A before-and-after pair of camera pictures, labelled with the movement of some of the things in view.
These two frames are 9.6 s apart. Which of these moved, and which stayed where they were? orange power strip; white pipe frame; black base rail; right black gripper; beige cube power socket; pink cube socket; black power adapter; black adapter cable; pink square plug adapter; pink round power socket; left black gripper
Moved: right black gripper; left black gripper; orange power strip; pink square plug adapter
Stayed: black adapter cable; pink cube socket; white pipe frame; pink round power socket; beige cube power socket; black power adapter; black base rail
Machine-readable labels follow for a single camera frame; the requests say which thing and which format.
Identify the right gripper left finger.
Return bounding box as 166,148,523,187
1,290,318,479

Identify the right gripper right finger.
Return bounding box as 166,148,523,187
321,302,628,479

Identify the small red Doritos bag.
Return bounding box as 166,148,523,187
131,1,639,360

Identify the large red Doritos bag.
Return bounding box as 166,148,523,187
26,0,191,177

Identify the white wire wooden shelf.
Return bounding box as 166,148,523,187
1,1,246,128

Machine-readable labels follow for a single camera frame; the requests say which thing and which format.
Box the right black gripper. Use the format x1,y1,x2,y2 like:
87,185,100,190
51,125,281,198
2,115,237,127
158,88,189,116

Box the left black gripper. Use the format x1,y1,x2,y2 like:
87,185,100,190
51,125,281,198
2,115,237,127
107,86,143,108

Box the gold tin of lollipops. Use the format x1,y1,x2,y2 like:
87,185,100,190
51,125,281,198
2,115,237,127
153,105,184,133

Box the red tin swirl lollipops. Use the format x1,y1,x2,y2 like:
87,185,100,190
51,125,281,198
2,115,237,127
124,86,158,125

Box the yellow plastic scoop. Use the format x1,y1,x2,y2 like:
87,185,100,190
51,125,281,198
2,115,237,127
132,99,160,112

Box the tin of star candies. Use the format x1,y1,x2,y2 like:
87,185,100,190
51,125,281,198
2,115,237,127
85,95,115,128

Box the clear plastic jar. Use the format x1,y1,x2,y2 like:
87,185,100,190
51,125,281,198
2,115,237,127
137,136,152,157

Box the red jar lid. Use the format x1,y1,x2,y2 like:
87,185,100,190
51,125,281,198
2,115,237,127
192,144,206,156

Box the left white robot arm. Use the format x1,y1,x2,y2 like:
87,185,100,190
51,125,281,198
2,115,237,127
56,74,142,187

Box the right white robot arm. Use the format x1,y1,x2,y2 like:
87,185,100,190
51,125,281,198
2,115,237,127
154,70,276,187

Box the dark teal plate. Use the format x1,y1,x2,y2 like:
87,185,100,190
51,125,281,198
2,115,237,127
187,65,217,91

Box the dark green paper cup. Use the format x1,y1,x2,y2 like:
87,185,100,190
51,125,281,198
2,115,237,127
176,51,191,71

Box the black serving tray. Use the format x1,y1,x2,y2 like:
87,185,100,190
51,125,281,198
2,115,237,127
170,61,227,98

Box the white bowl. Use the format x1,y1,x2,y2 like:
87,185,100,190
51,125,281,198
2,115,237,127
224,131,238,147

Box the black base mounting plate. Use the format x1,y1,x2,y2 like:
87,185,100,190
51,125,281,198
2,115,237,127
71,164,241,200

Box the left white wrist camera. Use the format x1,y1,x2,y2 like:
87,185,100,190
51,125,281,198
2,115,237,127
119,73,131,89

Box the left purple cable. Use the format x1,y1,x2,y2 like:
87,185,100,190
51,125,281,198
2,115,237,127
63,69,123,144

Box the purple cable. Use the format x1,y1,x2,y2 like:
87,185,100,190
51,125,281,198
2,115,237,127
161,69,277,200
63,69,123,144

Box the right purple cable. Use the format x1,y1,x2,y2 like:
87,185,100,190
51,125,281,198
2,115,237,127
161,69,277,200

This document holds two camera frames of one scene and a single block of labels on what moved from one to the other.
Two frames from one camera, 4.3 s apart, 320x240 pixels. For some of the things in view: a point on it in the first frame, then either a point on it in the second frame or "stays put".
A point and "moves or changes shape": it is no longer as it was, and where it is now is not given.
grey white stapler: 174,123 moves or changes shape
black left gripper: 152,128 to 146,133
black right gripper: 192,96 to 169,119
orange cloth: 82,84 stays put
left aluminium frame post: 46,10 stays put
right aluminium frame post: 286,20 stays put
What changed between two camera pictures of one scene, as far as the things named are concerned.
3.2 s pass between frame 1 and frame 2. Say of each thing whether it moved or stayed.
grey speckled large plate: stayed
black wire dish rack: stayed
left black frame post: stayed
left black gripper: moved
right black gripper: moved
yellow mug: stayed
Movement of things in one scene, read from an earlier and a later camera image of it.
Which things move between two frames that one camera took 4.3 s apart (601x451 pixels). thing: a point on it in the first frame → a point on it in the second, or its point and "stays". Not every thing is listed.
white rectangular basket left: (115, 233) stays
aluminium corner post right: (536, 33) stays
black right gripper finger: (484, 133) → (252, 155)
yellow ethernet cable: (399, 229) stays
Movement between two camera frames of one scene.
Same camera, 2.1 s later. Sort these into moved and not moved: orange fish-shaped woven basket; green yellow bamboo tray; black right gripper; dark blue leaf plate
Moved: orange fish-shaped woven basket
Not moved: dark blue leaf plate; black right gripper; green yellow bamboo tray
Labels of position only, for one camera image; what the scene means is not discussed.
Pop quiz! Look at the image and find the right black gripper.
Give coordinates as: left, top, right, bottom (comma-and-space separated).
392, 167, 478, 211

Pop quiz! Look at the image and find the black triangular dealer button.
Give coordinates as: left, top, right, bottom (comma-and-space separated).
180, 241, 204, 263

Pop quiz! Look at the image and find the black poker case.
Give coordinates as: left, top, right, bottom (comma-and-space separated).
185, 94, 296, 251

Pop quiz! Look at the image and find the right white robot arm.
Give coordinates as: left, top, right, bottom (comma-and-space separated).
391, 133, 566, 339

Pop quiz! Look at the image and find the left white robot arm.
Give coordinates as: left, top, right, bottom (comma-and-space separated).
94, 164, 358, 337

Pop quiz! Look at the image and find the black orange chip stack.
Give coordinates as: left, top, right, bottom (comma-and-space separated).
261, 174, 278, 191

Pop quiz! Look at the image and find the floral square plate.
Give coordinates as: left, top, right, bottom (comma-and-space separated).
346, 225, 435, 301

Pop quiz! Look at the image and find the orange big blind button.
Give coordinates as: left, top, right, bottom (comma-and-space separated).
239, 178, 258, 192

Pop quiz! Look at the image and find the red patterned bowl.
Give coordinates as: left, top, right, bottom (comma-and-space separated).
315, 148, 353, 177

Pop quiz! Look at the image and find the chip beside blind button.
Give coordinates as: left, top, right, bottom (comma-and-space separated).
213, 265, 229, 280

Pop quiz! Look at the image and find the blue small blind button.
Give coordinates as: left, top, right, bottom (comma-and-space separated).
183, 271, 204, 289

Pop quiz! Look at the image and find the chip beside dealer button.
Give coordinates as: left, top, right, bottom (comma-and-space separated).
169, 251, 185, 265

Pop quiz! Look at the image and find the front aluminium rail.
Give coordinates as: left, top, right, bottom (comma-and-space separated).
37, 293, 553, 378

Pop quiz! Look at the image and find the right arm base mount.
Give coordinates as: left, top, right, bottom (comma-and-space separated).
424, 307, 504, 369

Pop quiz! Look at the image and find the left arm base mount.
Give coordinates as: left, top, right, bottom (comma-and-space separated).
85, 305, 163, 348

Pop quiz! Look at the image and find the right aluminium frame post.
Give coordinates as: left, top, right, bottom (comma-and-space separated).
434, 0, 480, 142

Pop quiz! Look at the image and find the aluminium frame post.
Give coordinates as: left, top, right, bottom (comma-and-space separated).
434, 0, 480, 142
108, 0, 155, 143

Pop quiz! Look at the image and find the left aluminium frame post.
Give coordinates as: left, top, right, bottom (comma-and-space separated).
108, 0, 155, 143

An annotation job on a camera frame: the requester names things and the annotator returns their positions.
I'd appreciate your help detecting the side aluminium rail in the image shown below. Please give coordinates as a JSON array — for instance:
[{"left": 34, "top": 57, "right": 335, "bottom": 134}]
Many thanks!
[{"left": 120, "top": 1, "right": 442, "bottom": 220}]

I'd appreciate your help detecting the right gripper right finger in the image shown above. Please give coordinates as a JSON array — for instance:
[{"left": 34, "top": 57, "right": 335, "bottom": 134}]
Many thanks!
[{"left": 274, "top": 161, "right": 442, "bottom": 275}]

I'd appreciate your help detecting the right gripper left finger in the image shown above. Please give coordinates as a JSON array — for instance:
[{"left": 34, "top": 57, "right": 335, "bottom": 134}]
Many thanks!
┄┄┄┄┄┄┄┄┄┄┄┄┄┄┄┄┄┄┄┄
## Requirement:
Check each line above for the word "your" and copy the ones that have it.

## Task response:
I'd appreciate your help detecting the side aluminium rail in the image shown below. Please give coordinates as a JSON array — for instance:
I'd appreciate your help detecting the right gripper right finger in the image shown above. Please give coordinates as a JSON array — for instance:
I'd appreciate your help detecting the right gripper left finger in the image shown above. Please give coordinates as a JSON array — for instance:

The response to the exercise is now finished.